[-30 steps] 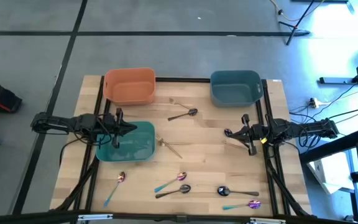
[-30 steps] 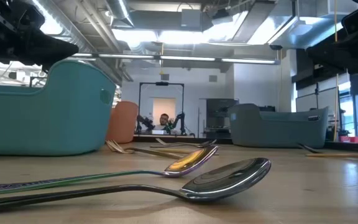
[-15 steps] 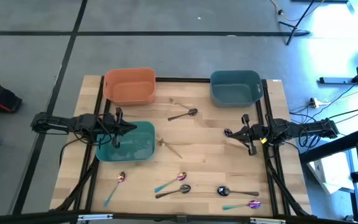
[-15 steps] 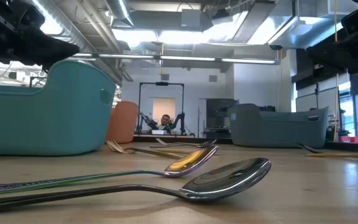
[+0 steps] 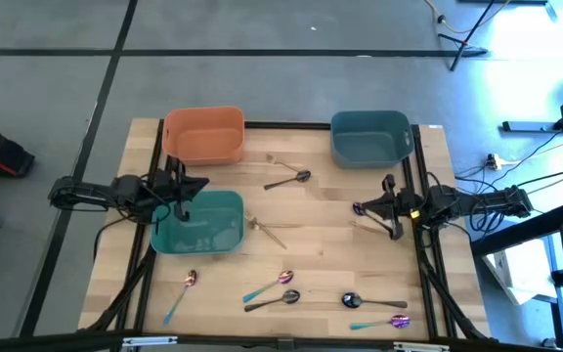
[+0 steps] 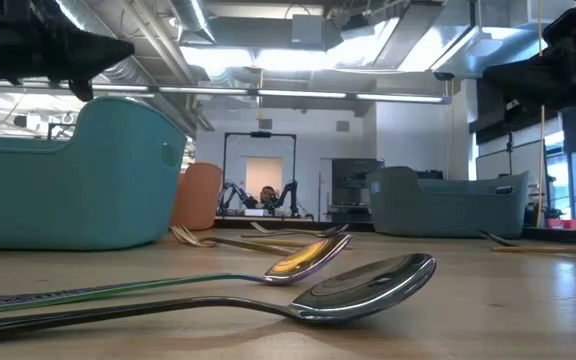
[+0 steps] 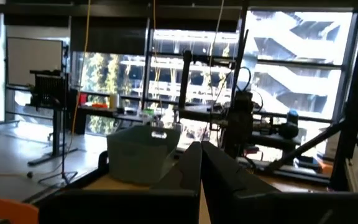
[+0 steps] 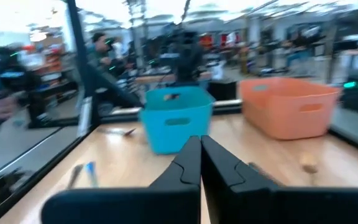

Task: Sort silverware by color (type)
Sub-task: Adjust the bottom blue bin

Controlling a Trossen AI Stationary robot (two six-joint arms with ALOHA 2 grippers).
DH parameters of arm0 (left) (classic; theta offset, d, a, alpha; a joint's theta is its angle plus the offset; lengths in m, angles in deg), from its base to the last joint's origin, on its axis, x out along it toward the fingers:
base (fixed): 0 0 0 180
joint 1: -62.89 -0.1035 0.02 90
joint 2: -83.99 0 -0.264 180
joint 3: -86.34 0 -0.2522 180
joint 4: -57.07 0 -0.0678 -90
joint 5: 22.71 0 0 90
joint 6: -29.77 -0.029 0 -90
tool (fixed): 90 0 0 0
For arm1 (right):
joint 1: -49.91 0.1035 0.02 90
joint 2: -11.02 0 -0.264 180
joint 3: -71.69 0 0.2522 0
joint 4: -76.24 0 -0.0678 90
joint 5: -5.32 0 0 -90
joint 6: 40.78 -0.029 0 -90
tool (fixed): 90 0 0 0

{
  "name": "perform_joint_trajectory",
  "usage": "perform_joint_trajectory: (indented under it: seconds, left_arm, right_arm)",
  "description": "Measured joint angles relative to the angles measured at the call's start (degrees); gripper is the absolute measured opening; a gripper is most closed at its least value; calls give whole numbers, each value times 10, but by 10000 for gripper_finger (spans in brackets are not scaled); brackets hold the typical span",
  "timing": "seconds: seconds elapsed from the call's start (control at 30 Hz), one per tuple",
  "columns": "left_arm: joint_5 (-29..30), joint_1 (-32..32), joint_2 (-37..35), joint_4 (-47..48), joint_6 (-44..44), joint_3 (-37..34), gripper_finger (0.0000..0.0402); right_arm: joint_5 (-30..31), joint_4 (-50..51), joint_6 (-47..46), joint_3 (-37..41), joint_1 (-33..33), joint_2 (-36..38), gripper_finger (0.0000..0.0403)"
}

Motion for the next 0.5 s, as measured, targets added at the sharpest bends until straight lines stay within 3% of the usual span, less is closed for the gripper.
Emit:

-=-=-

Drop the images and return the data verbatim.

[-30 steps] 
[-30 steps] 
[-15 steps] 
[-15 steps] 
[+0 steps] 
[+0 steps] 
[+0 steps] 
[+0 steps] 

Task: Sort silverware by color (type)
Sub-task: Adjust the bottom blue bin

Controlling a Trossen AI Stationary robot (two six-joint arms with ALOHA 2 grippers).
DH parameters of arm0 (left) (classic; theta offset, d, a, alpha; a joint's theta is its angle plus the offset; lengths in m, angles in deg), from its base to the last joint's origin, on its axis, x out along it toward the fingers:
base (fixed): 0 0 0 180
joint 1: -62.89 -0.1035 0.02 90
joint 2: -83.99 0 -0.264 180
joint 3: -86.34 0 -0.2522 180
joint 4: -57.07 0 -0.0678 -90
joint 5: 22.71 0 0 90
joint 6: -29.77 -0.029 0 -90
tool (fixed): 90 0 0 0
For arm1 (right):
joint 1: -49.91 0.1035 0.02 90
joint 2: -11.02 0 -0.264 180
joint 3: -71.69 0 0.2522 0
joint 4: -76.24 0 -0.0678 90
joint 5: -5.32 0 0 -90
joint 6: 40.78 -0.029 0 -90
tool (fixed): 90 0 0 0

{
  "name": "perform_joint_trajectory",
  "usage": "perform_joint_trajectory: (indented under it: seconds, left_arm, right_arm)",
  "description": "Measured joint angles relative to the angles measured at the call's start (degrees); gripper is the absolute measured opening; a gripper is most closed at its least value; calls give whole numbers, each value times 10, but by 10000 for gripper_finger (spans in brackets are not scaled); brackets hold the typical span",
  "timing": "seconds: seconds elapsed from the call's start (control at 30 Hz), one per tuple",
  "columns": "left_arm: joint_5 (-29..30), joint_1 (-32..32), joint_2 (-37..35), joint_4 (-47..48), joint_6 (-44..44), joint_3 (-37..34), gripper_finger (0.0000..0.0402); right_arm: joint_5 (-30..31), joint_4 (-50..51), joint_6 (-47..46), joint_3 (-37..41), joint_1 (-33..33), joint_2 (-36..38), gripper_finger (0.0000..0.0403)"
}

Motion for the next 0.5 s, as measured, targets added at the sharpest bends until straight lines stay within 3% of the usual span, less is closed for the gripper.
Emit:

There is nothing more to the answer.